Kazushito Manabe

Personal information
- Born: October 12, 1958 (age 67) Niihama, Ehime, Japan
- Height: 1.53 m (5 ft 0 in)
- Weight: 52 kg (115 lb)

Sport
- Sport: Weightlifting

Medal record
Representing Japan
Olympic Games
| Bronze medal – third place | 1984 Los Angeles | Flyweight; 102.5+130 kg |
World Championships
| Bronze medal – third place | 1981 Lille | Flyweight; 107.5+132.5 kg |
| Bronze medal – third place | 1984 Los Angeles | Flyweight; 102.5+130 kg |
Asian Games
| Gold medal – first place | 1982 New Delhi | Flyweight |
| Silver medal – second place | 1986 Seoul | Flyweight |

= Kazushito Manabe =

Japanese weightlifter (born 1958)

Kazushito Manabe (真鍋和人, Manabe Kazushito) is a retired Japanese weightlifter.

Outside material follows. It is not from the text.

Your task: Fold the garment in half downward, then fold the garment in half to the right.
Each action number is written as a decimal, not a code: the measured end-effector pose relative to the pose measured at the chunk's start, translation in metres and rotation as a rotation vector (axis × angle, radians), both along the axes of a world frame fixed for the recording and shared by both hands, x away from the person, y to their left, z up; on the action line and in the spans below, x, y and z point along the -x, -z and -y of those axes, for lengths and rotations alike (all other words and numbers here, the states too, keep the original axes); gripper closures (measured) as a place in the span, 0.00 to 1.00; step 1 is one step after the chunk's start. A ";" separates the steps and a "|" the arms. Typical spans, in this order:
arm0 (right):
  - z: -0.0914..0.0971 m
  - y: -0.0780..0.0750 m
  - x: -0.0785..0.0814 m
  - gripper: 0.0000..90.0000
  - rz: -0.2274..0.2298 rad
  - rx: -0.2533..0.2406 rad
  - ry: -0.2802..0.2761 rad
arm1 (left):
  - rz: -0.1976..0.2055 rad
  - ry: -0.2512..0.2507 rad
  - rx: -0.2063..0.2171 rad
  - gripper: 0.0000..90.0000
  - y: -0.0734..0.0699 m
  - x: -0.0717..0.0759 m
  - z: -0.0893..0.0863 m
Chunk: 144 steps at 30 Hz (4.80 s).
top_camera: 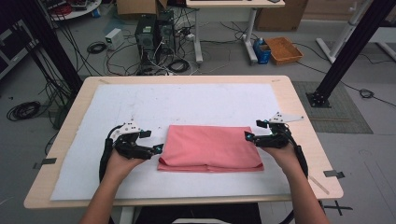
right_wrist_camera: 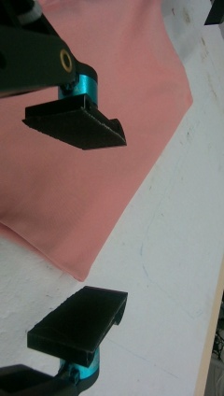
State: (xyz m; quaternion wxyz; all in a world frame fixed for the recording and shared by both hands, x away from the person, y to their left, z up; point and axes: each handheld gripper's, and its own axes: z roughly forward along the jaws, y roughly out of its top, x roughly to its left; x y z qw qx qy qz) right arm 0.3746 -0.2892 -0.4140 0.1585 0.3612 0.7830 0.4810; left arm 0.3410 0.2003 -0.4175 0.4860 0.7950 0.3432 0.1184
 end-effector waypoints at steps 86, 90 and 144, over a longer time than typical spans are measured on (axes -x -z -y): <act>-0.283 0.019 -0.082 0.58 -0.230 0.304 -0.381 | -0.107 0.116 0.079 0.90 0.032 0.041 0.022; -0.286 0.019 -0.079 0.84 -0.218 0.333 -0.418 | -0.112 0.112 0.074 0.90 0.033 0.040 0.021; -0.140 -0.050 -0.049 0.95 -0.032 0.095 -0.255 | -0.059 0.432 0.200 0.91 -0.015 -0.003 0.151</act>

He won a bronze medal in the flyweight category at the 1984 Summer Olympics, as well as two bronze medals at world championships in 1981 and 1984; weightlifting at the latter championships was combined with the 1984 Olympics. He finished eighth at the 1988 Games.

He graduated from the Niihama Technical High School and later worked at the Izumi Chemical company.